UC San Diego

For a significant fraction of the history of the universe, neutrinos freely fall through spacetime. While they only weakly interact with matter, neutrinos have a significant impact in astrophysics. Experimental neutrino physics and observational cosmology are amidst an interesting era, where precision measurements in both fields have significantly improved scientific understanding of the standard model of particle physics and of the universe. Experiments in neutrino physics have not only discerned that neutrinos are massive particles, but have also measured their relative masses (but not their absolute masses) and the quantum mechanical mixing matrix that is a consequence of these differing mass scales. Meanwhile, precision cosmological observations have determined the energy content of the universe, which in turn has presented a self-consistent story of the history and evolution of the universe and its contents. The topics discussed in this dissertation are based upon an interplay between these two fields, at times pushing the envelope, but always focused upon the basic physical processes that affect massive neutrinos in an expanding universe. A hearty, pedagogical introduction is presented to highlight the relevant neutrino physics described in this work and an overview of cosmology, strongly biased toward the early universe, the paradigm in which much of the work in this dissertation is based. Sterile neutrinos in different regimes of mass and mixing with active neutrinos are proposed as well as asymmetries between the number density of active neutrinos and antineutrinos in the early universe.
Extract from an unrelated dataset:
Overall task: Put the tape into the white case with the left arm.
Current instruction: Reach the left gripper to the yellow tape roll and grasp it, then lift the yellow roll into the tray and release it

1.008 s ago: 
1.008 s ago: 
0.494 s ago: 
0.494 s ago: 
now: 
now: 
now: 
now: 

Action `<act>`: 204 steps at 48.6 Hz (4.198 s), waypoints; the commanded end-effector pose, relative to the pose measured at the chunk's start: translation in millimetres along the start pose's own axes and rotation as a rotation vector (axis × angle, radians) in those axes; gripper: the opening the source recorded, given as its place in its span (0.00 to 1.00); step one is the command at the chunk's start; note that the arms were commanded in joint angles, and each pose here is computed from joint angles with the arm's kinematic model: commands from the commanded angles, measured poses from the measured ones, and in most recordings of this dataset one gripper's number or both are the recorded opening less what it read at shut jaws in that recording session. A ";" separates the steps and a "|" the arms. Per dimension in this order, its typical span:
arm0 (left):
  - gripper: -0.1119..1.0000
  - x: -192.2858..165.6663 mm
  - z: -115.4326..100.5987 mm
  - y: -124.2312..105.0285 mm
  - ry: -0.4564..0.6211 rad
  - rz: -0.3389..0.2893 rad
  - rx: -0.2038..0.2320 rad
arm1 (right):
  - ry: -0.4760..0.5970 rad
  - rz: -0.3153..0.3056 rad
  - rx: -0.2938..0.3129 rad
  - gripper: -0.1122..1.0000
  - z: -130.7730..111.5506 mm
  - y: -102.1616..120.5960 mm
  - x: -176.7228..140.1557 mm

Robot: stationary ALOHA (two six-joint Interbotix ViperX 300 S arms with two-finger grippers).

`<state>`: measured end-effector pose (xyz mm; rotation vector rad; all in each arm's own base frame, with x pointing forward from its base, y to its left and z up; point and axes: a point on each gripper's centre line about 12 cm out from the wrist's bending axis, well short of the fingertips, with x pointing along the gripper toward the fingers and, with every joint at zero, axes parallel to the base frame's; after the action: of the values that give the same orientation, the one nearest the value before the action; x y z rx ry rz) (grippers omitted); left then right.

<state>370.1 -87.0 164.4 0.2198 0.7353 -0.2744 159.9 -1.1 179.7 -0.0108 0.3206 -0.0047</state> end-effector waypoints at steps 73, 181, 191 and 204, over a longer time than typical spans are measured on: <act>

The consequences of these two propositions are discussed in terms of observables such as primordial light element abundances and the observables related to a sterile neutrino dark matter candidate. Neutrino emission from high-entropy electron-positron plasmas are introduced, and the effects of this large flux of neutrinos and antineutrinos on hot hydrogen burning are explored. Finally, the nature of the cosmic neutrino background, a relic of the hot Big Bang, is discussed as they freely fall through spacetime from weak decoupling to the present epoch.